Go line by line through the data and copy those with the word "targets".

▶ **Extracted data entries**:
# # #
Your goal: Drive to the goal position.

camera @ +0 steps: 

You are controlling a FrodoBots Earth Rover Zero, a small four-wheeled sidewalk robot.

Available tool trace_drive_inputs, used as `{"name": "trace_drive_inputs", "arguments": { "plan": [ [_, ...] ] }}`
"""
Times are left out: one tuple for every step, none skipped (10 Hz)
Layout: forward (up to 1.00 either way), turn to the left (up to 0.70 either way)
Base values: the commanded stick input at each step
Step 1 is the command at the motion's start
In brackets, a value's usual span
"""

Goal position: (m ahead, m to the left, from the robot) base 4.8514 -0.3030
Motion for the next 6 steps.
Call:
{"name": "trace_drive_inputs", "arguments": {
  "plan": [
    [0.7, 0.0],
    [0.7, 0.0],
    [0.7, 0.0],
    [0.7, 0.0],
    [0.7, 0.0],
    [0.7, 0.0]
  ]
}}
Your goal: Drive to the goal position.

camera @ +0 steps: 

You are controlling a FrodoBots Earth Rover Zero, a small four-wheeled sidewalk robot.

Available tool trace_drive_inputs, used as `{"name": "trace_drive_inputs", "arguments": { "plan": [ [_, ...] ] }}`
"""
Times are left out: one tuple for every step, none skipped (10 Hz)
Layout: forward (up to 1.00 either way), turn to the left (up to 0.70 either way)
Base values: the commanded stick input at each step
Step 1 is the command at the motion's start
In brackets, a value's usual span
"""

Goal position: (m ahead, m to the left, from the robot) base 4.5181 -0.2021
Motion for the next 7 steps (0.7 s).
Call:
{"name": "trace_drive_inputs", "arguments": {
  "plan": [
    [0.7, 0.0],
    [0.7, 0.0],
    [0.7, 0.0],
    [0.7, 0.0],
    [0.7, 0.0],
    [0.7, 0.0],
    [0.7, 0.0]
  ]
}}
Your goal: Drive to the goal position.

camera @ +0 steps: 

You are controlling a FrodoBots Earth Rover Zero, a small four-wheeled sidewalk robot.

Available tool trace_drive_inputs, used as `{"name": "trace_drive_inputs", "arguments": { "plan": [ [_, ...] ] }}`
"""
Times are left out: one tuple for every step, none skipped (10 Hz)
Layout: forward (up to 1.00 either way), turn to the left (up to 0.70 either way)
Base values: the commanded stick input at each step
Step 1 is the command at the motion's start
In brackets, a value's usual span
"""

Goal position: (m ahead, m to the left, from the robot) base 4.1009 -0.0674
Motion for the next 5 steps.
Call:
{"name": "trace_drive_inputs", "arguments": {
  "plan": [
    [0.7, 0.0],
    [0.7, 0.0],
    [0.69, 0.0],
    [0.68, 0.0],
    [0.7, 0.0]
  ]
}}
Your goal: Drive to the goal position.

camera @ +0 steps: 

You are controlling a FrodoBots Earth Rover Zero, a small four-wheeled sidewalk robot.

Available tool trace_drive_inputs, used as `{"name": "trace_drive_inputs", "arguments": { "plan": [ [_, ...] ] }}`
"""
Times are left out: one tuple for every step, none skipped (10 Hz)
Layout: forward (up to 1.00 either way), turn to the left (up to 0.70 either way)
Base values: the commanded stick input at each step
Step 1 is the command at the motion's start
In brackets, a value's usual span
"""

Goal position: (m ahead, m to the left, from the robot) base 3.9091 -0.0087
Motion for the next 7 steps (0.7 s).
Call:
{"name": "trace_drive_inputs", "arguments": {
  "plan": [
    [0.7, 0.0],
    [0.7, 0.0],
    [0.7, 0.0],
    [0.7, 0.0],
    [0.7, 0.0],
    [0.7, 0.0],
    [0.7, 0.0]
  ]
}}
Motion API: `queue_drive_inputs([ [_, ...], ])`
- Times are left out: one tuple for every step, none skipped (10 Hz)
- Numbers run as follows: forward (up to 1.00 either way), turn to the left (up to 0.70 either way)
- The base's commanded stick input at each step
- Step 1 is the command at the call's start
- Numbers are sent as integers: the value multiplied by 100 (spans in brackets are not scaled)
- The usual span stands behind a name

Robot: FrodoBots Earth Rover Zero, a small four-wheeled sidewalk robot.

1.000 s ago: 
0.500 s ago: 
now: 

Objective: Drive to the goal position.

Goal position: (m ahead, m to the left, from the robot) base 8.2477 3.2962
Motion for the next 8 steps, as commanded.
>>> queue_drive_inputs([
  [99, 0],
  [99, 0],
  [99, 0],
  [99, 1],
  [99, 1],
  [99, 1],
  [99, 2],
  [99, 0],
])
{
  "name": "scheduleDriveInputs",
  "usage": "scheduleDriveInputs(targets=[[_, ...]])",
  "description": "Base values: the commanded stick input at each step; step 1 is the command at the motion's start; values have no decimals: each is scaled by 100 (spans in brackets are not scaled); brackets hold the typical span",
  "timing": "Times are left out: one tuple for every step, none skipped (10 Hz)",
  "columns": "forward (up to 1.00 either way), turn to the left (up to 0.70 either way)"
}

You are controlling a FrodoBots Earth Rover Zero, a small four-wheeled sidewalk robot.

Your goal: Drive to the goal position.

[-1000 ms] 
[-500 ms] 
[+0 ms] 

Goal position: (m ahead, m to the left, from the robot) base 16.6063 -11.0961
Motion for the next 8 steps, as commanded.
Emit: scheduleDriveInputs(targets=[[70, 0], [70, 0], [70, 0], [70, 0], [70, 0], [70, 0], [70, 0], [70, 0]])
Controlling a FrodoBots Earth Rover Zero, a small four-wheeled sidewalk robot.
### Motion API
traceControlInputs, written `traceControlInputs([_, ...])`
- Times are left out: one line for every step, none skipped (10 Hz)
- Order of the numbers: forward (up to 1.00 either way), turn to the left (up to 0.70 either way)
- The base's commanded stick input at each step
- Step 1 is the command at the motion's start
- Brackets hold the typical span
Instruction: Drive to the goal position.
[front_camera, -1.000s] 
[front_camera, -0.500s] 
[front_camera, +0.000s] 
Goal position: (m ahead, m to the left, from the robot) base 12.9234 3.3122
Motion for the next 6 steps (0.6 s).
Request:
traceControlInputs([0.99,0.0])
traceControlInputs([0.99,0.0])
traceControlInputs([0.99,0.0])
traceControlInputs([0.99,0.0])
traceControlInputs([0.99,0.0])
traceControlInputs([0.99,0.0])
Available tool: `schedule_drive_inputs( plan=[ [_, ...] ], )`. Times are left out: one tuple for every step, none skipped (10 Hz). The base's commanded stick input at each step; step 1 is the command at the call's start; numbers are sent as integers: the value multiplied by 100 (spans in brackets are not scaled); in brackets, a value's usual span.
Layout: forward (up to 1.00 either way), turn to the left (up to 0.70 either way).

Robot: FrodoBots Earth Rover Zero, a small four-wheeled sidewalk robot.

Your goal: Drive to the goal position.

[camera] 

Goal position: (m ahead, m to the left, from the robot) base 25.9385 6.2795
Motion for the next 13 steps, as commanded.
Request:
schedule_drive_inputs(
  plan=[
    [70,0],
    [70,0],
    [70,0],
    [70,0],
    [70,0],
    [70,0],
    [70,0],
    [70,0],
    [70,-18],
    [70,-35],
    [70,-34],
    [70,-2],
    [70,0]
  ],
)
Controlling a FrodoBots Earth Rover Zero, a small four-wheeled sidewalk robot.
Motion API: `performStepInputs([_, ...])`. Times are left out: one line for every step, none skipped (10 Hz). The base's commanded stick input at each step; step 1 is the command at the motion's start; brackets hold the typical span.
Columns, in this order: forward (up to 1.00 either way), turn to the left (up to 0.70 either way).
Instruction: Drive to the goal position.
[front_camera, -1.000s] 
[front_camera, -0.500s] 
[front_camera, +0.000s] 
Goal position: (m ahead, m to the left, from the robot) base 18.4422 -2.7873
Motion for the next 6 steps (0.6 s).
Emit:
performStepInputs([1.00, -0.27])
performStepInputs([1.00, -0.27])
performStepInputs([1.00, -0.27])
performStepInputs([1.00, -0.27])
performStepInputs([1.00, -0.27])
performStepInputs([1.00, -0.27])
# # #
▶ **SOLUTION TO THIS PROBLEM**:
  "usage": "scheduleDriveInputs(targets=[[_, ...]])",
Emit: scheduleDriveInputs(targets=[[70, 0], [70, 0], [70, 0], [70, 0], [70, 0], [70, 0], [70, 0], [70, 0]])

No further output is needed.